**WHAT YOU ARE ASKED TO DO:**
Among the entries below, find the line with "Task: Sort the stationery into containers" and the line with "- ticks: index". Return exactly those lines and every line between them, but no pictures.

**INPUT DATA:**
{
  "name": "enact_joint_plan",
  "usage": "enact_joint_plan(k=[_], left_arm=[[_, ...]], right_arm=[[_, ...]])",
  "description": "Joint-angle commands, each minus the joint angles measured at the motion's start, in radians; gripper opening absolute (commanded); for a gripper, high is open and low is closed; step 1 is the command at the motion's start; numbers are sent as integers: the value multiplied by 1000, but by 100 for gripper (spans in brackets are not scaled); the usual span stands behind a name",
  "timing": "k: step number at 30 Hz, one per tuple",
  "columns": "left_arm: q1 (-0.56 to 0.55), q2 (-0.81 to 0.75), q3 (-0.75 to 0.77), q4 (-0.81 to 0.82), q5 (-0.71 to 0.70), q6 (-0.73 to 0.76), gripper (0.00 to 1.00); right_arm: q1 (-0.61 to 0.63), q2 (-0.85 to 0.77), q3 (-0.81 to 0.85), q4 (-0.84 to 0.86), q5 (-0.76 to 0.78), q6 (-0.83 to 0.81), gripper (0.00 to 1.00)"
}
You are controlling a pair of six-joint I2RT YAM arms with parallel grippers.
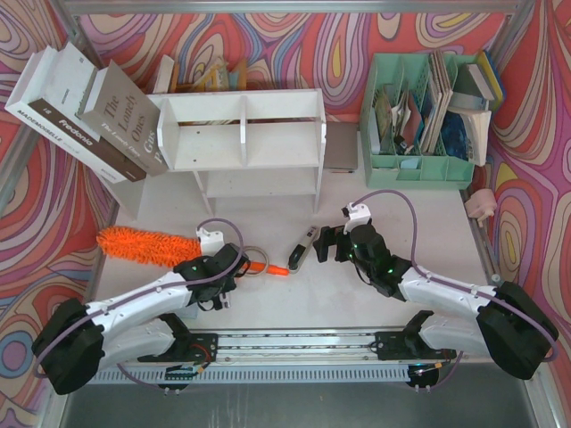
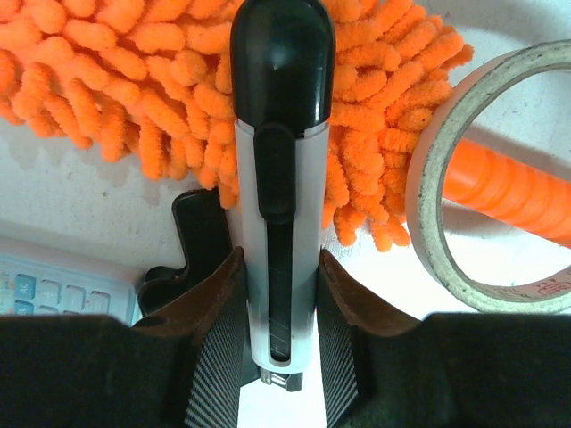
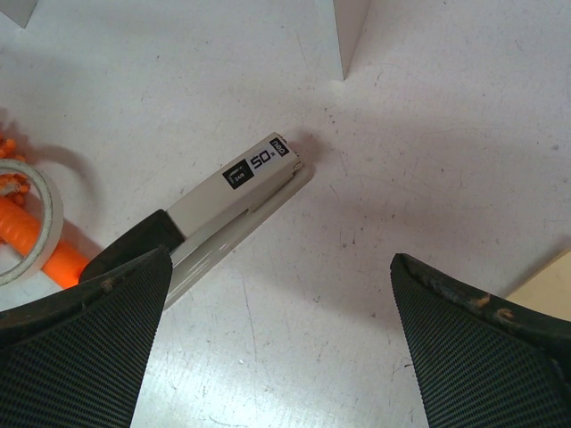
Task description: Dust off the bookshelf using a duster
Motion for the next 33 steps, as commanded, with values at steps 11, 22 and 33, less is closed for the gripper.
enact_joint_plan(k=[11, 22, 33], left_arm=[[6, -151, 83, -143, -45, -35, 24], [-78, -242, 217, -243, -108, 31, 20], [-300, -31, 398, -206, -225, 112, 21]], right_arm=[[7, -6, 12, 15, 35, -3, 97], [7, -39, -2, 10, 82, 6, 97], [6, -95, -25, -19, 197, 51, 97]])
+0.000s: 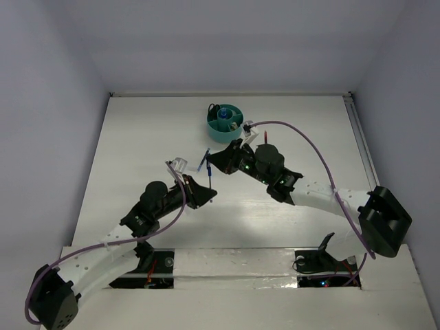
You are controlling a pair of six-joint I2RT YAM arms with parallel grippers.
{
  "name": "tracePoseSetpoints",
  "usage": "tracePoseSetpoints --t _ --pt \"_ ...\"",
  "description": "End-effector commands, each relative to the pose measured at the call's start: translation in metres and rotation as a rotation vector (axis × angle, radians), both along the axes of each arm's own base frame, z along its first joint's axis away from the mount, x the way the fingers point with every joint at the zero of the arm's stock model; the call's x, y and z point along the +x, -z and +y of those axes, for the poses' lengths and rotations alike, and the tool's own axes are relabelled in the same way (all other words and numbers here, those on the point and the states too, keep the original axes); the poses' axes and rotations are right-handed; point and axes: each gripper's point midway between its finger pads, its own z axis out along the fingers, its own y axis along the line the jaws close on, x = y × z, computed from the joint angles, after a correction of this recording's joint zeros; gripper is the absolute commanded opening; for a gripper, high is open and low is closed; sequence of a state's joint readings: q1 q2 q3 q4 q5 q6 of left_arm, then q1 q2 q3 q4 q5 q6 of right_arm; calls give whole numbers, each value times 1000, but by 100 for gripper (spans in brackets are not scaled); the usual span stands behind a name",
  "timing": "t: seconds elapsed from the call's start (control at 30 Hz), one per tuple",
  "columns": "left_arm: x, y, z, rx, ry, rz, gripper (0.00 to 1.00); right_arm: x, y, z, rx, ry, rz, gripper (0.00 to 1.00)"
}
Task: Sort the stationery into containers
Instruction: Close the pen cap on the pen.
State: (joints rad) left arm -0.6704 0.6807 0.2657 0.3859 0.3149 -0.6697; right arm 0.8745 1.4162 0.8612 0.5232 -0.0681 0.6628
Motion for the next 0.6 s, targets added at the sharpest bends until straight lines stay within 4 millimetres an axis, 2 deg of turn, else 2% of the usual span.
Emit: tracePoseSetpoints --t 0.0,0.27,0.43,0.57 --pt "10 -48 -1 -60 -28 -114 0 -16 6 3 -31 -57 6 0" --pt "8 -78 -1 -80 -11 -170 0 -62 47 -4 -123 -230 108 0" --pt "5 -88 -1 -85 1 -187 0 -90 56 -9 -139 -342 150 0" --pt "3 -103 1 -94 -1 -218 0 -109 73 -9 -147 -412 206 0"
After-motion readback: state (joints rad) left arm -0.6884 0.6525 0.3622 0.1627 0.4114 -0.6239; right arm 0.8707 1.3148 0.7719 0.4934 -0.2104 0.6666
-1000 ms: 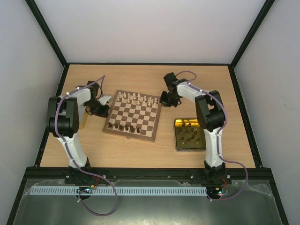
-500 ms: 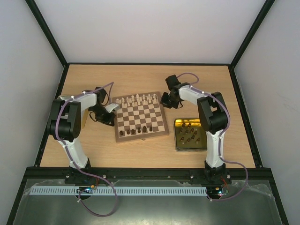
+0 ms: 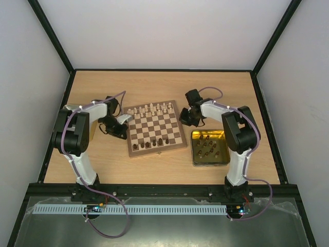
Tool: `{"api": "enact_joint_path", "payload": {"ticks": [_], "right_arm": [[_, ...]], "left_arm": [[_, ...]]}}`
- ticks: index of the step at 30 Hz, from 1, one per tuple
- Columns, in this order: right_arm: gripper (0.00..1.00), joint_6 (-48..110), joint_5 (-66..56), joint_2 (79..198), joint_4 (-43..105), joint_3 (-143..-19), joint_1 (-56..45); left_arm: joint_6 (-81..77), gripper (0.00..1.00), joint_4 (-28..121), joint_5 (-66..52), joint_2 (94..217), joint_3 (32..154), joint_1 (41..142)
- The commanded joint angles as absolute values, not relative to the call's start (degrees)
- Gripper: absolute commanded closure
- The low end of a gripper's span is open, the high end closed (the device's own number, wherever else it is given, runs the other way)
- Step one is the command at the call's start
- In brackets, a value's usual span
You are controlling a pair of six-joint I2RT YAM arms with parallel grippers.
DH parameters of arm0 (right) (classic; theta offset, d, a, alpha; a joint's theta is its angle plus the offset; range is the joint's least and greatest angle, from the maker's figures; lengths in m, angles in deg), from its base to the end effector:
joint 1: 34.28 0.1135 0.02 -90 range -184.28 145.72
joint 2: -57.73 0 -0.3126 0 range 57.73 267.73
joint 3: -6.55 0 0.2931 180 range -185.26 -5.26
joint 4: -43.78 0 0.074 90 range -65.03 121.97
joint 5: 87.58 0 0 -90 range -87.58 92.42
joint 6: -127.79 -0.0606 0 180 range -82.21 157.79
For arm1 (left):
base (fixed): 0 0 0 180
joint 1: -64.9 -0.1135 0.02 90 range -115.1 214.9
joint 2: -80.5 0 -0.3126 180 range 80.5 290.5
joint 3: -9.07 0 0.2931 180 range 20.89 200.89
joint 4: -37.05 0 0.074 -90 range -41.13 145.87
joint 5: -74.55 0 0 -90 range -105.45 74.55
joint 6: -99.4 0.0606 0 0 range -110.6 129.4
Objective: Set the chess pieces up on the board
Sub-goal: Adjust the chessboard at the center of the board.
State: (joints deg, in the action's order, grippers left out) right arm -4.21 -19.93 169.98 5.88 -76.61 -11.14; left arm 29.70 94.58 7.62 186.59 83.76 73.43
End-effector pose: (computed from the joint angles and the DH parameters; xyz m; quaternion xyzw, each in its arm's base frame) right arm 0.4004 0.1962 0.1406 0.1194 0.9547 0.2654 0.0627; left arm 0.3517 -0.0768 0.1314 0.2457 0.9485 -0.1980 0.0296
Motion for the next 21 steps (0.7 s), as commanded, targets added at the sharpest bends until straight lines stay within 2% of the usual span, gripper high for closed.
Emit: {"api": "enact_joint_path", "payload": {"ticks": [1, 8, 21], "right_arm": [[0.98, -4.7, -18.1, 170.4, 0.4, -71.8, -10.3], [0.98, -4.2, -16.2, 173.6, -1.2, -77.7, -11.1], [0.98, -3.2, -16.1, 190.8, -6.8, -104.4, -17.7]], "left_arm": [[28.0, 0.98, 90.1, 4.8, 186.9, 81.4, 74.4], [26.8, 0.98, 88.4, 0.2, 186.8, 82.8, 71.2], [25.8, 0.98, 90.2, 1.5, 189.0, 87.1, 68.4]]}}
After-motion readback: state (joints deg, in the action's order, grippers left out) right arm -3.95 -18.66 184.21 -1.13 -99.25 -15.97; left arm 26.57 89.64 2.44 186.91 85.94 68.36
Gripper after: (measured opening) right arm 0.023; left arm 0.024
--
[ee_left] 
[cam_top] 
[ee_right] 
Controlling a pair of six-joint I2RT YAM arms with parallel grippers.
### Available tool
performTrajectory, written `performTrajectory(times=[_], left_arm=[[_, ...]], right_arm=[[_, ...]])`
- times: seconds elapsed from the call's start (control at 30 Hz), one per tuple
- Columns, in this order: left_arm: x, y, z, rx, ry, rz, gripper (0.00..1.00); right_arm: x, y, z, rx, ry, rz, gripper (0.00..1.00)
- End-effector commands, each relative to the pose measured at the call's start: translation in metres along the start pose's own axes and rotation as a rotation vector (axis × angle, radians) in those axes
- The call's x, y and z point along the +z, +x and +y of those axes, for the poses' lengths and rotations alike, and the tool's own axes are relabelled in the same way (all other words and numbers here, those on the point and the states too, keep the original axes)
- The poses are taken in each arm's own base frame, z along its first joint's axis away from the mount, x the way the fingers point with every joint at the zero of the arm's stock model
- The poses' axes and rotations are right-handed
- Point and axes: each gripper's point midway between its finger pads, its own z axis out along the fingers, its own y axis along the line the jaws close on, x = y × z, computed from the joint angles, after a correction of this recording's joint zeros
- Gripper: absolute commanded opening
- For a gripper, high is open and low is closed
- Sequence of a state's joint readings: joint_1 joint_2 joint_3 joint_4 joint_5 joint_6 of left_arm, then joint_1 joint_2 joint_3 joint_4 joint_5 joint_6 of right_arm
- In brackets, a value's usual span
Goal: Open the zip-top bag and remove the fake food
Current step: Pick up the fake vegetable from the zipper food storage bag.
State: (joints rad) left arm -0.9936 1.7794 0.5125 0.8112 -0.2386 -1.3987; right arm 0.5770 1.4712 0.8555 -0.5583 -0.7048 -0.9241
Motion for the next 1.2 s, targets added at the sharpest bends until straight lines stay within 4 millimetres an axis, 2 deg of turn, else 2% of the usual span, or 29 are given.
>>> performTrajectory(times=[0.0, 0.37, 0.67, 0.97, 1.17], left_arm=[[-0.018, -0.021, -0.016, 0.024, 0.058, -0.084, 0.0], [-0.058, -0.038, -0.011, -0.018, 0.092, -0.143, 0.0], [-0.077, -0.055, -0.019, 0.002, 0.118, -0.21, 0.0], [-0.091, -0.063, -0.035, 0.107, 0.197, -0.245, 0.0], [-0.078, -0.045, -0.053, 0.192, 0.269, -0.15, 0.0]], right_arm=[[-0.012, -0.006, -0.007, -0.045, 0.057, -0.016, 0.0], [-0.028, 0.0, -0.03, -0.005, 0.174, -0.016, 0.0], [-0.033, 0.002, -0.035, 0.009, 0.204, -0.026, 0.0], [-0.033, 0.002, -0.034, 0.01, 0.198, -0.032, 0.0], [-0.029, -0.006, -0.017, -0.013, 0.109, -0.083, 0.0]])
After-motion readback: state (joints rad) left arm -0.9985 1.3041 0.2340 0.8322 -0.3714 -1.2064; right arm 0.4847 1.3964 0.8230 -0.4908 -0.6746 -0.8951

**TASK ANSWER:**
Task: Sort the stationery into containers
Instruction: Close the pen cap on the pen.
State: (joints rad) left arm -0.6704 0.6807 0.2657 0.3859 0.3149 -0.6697; right arm 0.8745 1.4162 0.8612 0.5232 -0.0681 0.6628
Motion for the next 0.6 s, targets added at the sharpest bends until straight lines stay within 4 millimetres an axis, 2 deg of turn, else 2% of the usual span.
Emit: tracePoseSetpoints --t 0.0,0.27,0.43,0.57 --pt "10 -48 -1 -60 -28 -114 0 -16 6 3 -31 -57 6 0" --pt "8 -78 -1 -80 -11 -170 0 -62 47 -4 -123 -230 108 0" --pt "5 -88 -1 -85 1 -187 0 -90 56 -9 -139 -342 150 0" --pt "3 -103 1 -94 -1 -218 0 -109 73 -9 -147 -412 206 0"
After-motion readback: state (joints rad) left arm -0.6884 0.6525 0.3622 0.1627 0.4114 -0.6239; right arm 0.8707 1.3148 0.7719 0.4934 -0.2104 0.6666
-1000 ms: 
-500 ms: 
+0 ms: 
Tool: `{"api": "enact_joint_path", "payload": {"ticks": [_], "right_arm": [[_, ...]], "left_arm": [[_, ...]]}}`
- ticks: index of the step at 30 Hz, from 1, one per tuple

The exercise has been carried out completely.